Comments: The results of this trial should give us reason to smile - a prescribed fitness regimen may be as effective as prescription aids for the treatment of MDD. People should be dancing in the streets (literally) when they learn of this...except that methodological shortcomings do muddy the waters a bit.

The researchers tried hard to limit interaction with the home-based exercisers, but there was still quite a bit of contact between subjects and staff that may have non-specifically benefited participants through social support. In addition, the results are not easily generalizable, as the subjects were mainly middle-aged white women, but even more importantly because they were all volunteers (the majority of who were hoping to be randomized to an exercise group).

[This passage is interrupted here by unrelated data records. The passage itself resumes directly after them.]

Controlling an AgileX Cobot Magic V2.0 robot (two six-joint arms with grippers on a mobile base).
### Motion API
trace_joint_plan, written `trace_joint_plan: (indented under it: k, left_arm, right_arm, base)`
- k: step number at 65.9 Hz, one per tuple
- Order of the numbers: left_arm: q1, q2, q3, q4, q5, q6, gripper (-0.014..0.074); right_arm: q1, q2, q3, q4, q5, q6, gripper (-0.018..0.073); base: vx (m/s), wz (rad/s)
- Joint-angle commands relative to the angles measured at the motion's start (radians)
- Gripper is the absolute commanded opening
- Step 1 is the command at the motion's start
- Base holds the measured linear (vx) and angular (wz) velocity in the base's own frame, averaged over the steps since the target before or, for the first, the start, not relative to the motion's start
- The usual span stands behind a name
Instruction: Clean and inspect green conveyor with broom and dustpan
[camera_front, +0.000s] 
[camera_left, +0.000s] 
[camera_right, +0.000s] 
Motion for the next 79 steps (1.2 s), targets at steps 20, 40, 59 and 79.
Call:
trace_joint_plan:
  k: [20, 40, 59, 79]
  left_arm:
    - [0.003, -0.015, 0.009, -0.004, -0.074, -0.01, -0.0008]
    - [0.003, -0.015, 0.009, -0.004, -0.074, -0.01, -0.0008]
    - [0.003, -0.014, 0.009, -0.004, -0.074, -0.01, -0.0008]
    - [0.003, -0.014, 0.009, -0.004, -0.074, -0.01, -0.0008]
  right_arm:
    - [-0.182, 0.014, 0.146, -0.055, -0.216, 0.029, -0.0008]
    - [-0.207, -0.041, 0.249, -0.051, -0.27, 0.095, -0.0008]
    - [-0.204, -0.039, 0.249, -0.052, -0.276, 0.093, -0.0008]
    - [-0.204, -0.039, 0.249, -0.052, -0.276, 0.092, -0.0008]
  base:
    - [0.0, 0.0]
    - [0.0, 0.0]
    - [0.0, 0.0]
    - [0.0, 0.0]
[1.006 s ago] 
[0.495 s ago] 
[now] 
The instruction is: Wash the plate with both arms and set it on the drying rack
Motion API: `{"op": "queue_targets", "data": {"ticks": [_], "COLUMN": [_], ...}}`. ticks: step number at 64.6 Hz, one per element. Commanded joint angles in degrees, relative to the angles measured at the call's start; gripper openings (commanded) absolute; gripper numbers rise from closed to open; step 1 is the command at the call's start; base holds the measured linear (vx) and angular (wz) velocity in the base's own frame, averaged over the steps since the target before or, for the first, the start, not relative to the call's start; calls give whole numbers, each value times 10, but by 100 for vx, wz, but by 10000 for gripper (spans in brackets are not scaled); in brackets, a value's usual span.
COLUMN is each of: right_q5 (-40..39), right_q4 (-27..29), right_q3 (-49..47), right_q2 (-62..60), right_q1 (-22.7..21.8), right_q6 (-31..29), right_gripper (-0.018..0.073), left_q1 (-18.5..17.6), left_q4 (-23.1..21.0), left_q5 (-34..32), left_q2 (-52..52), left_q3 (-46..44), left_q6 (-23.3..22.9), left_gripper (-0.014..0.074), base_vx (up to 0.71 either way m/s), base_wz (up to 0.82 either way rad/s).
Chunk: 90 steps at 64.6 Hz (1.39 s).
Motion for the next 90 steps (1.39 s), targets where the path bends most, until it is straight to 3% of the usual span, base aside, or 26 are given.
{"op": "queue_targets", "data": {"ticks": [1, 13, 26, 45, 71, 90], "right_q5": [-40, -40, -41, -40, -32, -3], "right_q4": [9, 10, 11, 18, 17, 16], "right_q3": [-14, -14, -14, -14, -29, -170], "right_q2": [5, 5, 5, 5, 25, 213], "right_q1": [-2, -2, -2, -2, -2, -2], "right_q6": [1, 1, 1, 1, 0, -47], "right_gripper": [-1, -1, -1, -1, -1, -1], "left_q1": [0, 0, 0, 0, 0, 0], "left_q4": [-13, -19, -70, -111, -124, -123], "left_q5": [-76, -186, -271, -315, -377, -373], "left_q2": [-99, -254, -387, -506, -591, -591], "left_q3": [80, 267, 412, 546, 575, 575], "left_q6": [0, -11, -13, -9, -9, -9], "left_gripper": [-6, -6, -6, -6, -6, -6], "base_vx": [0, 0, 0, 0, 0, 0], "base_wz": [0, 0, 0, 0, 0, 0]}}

The study's flaws are not so great that its conclusions can be eschewed. The independent effects of exercise appear to be comparable to those of antidepressant medication, and better than placebo, for the treatment of MDD in select instances. Of additional interest is the finding that exercise was equally effective for the treatment of MDD in both fitness groups, even though the supervised group developed better aerobic conditioning. These are data that can be built upon with further study that hopefully includes a broader swath of patients reflecting a variety of ages and patient circumstances. Until that time, however, fitness activities can, and perhaps should, be recommended as part of a multidisciplinary approach to management of MDD.

What to do with this article: Keep a hard copy in your file cabinet.